The American Civil Liberties Union filed suit Oct. 13 against two psychologists who developed the “enhanced interrogation” techniques for the CIA that resulted in torture of prisoners at terrorist detention facilities at Guantanamo Bay, Abu Ghraib and some “black” CIA sites.
In 2005, psychologists James Mitchell, Ph.D., and John “Bruce” Jessen, Ph.D., both former Air Force officers, formed the company Mitchell Jessen and Associates that ultimately received $81 million in CIA contracts.
The ACLU is suing on behalf of three detainees – Gul Rahman, Suleiman Abdullah Salim and Mohamed Ahmed Ben Soud – that were interrogated using the techniques developed by Mitchell and Jessen. None of the three was ever charged with any offense.
Mitchell and Jessen developed 20 intense interrogation tactics, including waterboarding and sleep deprivation, by “reverse engineering” the military SERE program (Survival, Evasion, Resistance and Escape) designed to train U.S. service members how to withstand enemy interrogation.
Mitchell had succeeded Jessen as chief of psychology at an Air Force survival school in Spokane, Wash., in the late 1980s when Jessen moved on to an advanced survival training program. Mitchell’s duties included supervising trainers for the SERE program. The ACLU website quotes Steven Watt, a senior staff attorney with the ACLU’s Human Rights Program, as saying, “Mitchell and Jessen conspired with the CIA to torture these three men and many others.…Psychology is a healing profession, but Mitchell and Jessen violated the ethical code of ‘do no harm’ in some of the most abhorrent ways imaginable.”
Mitchell and Jessen both still reside in the state of Washington, and the suit was filed in a federal court there under the Alien Tort Statute, which allows federal lawsuits for gross human rights violations.
The revelation more than a decade ago that psychologists were involved in the torture of detainees created riffs in the American Psychological Association (APA) that are still far from healed.

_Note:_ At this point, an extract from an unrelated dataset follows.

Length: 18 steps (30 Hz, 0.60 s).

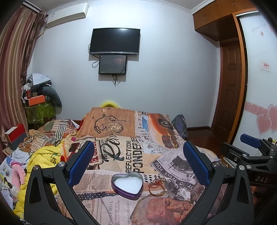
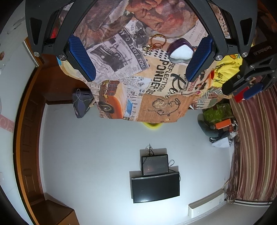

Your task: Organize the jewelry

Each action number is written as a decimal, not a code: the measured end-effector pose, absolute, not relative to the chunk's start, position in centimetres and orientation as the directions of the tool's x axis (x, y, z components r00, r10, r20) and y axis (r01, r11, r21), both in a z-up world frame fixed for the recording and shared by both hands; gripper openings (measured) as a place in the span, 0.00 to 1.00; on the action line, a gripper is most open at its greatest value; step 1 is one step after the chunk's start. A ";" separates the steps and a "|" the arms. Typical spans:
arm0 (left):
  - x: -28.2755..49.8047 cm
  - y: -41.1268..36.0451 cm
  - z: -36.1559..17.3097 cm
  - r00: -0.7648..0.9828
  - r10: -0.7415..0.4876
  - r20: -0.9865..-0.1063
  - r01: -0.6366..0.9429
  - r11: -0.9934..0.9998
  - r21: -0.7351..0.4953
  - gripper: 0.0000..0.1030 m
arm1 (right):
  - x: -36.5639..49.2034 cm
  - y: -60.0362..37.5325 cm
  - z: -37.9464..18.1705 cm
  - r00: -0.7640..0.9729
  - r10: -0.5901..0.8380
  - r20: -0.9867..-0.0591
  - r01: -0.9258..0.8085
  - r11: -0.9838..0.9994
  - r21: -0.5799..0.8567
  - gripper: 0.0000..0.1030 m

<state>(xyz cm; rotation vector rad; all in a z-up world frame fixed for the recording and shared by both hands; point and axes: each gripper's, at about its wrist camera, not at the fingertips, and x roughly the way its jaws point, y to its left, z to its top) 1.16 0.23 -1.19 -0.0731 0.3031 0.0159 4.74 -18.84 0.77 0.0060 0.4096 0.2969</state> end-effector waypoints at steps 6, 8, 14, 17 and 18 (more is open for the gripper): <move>3.3 -0.5 -2.9 0.928 -0.021 -0.373 -0.003 0.998 -0.063 1.00 | 6.4 -19.4 -1.2 0.851 0.253 -0.459 -0.262 0.964 0.047 1.00; 4.3 -0.9 -3.8 0.913 -0.033 -0.407 0.008 0.998 -0.063 1.00 | 7.2 -19.8 -2.3 0.845 0.219 -0.489 -0.233 0.972 0.032 1.00; 7.6 -1.9 -7.9 0.844 -0.090 -0.529 0.067 0.996 -0.062 1.00 | 9.4 -21.1 -5.3 0.816 0.113 -0.567 -0.174 0.983 -0.054 1.00; 9.0 -2.4 -10.3 0.796 -0.124 -0.593 0.098 0.992 -0.076 1.00 | 10.3 -22.0 -6.7 0.791 0.068 -0.608 -0.152 0.984 -0.088 1.00; 9.4 -2.5 -11.0 0.778 -0.133 -0.615 0.106 0.991 -0.080 1.00 | 10.7 -22.4 -7.2 0.779 0.064 -0.624 -0.155 0.984 -0.092 1.00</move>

While other organizations, such as the American Psychiatric Association, banned members from working at the detention facilities after the torture tactics became known in 2007, the APA contended ethical psychologists were needed at such sites to oversee reforms. APA officials said they could not cite Mitchell and Jessen for ethics violations because they were not APA members.
Critics among the membership pushed for a total ban on working at such facilities and accused APA leadership of glossing over psychologists’ involvement.
Finally, in November of last year, Chicago lawyer David H. Hoffman was commissioned by the APA to do an independent investigation and reveal relevant facts “without regard to whether the evidence or conclusions may be deemed favorable or unfavorable to APA.”
Hoffman released his report in July, and it included many conclusions unfavorable to APA’s leadership in the post-9/11 years.
The report said Mitchell and Jessen were no longer APA members but the APA ethics staff had bungled actions that could have been taken earlier when they were members. The circumstances described depicted error and incompetence more than a cover-up effort and apparently stemmed from decisions years earlier to reshape APA’s role in ethics disputes as more educational and less punitive.
The Hoffman Report also contended that the chief reason APA issued no ban on members working at the detention sites was that top APA officers worked with Department of Defense officials to make certain no ethics standards were adopted that would prevent members from receiving jobs and grants relating to defense.
After receiving the report, APA fired its ethics director and pressured three other staff members to resign or accept early retirement. At APA’s annual convention in Toronto in August, the major theme was resetting the association’s “moral compass.”
Many past elected officers of APA were also roundly criticized in the report and several have indicated lawsuits may be filed as a result.